I’m not sure but I imagine if it’s taken over by one of the big 5 in the next few years the £100m has to be paid back?

1 Like

Your post was suggesting that the Southsea was suggesting something negative or underhand - but he’d said it was good to see and that Starling had a great relationship with the Sunday Times.

It’s all good guys :+1:t3:

1 Like

Well I’m glad you’ve explained what we’re supposed to think :joy:

Sorry I don’t agree :+1:

After a very dry half hour looking at the government website the best I can find is this

7.4
If there is a Change of Control of the Company such that the Company’s parent undertaking or another subsidiary undertaking of such parent undertaking is a bank with an SME market share in the United Kingdom of more than 14%, the Company shall within 10 Business Days of such Change of Control return to the Independent Body any part of the Funding Amount which it is has not spent as at the date that the transaction which would give rise to the Change of Control is announced.

Followed by

10.TERMINATION
10.1
Subject to Clause 10.2, this Agreement shall terminate on the earlier of:
(A)
the date falling[eighteen/nine] months after the date of this Agreement;
(B)
the date on which the Company repays the Funding Amount in full pursuant to Clause7.1(B); and
(C )
the date on which the Company repays any Funding Amount pursuant to Clause 7.4.

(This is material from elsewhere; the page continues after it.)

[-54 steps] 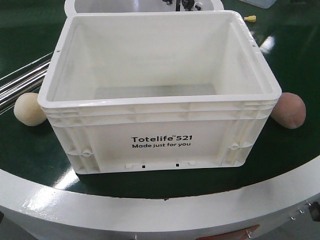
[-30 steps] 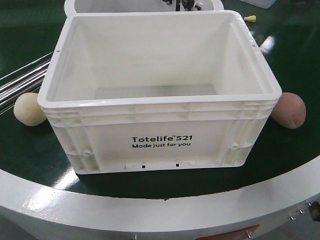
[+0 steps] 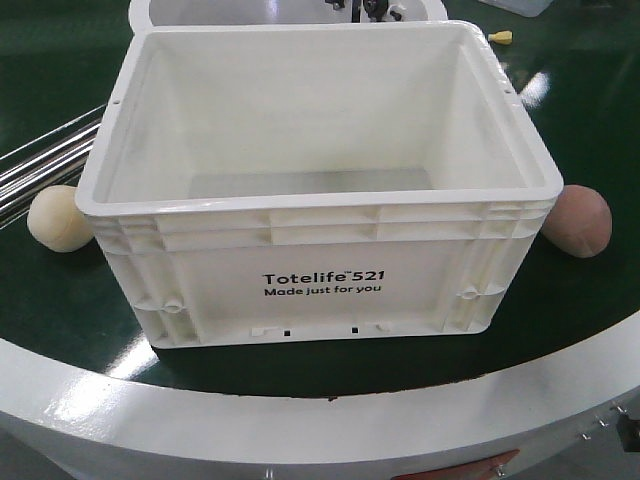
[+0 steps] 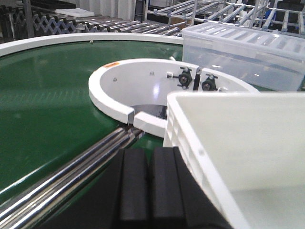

So I’m not sure if this is suggesting that they only have a max of 18 months in the scheme then can do what they like? This is not the sort of contract I know but I cant so far see anything that gives specifics in the publicly available documents, although there is the old term slipped in that the independent body can basically make any decisions they see fit whether in the terms or not so perhaps its in the specific agreements the businesses signed.

2 Likes

To be quite blunt if starling is bought by a big bank they’re dead to me :joy:

1 Like

You have more patience than me! :clap:

1 Like

Exactly right.

Ha! No one who had ever met me would use the word ‘patience’ in connection to me, not one of my virtues sadly. :see_no_evil:

Seriously though, the reason i posted that was because i was genuinely interested as I hadn’t seen or heard it mentioned anywhere before that it was actually a part of receiving an award. I realise of course that there are always conditions to “free” money, it was just the way Anne had worded it in the tweet that piqued my interest whether it was a literal “If you take the money, you cannot sell for 5 years” or if it was more nuanced. If it’s just that you have to pay the money back, in theory one of the big banks would just have to factor that repayment into their purchase price, and could buy tomorrow, not that that would be likely.

1 Like

Maybe that says more about my lack of patience then!

I imagine having a solid plan with no intention to sell helped Starling get the fund.